◆ **Problem**:
Print the lines that run from the line with "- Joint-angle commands" to the line with "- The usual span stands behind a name", keeping both end lines, exactly as they appear in the entries below, and nothing else.

____ Supplied records

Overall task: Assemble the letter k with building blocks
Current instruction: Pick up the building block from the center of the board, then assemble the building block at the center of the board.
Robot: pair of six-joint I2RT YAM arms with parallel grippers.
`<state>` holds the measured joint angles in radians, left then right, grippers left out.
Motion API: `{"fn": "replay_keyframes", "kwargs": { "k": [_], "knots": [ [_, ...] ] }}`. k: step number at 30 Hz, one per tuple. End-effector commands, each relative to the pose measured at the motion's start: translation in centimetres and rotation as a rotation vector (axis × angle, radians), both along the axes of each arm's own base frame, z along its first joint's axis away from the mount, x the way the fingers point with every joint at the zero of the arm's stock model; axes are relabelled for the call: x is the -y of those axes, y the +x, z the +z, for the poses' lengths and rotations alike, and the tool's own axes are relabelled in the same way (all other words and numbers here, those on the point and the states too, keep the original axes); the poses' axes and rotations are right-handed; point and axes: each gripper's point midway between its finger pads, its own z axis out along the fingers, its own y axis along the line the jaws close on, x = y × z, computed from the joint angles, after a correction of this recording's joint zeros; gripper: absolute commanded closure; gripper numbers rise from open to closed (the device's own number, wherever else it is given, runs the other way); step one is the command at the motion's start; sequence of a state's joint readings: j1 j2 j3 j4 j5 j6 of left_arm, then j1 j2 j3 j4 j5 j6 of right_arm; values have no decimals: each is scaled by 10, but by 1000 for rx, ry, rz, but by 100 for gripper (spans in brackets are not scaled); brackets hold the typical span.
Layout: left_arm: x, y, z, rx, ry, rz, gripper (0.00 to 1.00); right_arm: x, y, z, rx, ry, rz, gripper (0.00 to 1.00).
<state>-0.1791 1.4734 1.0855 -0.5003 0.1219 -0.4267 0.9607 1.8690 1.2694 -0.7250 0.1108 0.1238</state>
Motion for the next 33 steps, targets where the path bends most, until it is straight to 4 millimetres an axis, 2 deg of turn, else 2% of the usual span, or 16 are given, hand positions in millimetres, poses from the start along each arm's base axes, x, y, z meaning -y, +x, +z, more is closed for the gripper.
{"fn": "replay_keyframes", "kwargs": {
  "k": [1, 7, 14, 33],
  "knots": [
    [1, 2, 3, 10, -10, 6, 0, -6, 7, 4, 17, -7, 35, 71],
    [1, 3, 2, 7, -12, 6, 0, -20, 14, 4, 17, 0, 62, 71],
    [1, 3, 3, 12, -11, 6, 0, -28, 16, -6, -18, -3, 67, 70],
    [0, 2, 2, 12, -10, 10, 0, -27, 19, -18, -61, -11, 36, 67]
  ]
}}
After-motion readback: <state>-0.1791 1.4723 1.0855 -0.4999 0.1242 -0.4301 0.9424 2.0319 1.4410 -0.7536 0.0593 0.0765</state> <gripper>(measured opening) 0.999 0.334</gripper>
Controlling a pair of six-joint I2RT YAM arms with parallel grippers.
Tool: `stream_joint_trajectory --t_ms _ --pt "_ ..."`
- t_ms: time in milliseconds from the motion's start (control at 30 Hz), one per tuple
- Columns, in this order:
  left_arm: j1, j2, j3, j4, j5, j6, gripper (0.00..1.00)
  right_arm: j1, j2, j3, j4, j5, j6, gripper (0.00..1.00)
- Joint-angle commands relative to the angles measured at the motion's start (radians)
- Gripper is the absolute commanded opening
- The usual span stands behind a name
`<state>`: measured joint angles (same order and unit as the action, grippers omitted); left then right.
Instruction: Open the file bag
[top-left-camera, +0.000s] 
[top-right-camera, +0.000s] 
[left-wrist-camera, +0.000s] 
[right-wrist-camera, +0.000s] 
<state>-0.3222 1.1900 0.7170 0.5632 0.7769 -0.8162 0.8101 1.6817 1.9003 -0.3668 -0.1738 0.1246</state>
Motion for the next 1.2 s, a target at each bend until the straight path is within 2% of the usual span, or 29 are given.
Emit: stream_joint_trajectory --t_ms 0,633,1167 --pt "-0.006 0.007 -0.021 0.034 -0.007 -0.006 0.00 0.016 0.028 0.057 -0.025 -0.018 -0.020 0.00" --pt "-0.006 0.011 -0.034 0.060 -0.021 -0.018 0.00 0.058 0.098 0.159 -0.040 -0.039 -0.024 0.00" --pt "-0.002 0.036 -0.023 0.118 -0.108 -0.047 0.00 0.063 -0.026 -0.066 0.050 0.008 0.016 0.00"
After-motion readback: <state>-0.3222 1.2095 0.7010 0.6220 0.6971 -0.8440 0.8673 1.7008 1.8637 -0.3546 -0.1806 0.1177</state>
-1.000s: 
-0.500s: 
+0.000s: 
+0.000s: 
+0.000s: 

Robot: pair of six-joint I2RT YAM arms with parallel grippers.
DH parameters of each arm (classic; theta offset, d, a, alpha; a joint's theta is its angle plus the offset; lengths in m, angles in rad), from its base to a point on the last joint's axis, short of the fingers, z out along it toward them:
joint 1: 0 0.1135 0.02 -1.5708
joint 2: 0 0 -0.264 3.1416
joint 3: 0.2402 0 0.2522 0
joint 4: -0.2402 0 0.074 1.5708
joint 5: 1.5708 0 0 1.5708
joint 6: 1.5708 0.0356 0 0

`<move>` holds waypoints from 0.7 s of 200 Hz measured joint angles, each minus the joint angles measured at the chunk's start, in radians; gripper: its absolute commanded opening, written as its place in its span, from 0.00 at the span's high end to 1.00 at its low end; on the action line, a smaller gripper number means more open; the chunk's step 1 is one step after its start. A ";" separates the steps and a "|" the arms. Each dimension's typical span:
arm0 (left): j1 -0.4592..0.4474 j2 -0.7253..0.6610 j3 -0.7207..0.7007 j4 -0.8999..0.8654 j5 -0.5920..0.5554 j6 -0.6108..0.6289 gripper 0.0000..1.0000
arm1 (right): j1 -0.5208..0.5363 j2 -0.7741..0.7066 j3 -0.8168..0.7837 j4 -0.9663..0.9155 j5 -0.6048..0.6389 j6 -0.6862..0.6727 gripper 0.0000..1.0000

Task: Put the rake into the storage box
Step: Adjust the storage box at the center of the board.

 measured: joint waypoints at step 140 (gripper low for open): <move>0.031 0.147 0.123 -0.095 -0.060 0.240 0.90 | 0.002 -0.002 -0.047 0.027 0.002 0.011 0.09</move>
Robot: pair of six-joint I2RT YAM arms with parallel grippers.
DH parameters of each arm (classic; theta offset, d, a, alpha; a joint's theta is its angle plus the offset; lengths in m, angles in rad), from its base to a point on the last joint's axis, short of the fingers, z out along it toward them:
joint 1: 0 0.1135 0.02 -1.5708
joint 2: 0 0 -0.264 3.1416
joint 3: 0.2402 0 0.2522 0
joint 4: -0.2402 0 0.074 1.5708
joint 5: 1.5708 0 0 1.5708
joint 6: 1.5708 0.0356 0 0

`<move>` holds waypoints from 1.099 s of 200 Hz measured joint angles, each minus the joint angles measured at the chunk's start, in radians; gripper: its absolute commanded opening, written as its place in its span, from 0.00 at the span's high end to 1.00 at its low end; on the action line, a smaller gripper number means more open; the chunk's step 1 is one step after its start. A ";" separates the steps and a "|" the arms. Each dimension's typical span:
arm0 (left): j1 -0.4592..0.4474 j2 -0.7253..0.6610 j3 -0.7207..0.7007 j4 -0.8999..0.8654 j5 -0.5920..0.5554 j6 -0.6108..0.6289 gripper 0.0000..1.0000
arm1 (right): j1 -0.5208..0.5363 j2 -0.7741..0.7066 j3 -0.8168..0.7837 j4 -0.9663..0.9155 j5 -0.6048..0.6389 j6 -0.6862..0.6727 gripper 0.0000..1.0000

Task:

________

◆ **Response to the exercise**:
- Joint-angle commands relative to the angles measured at the motion's start (radians)
- Gripper is the absolute commanded opening
- The usual span stands behind a name

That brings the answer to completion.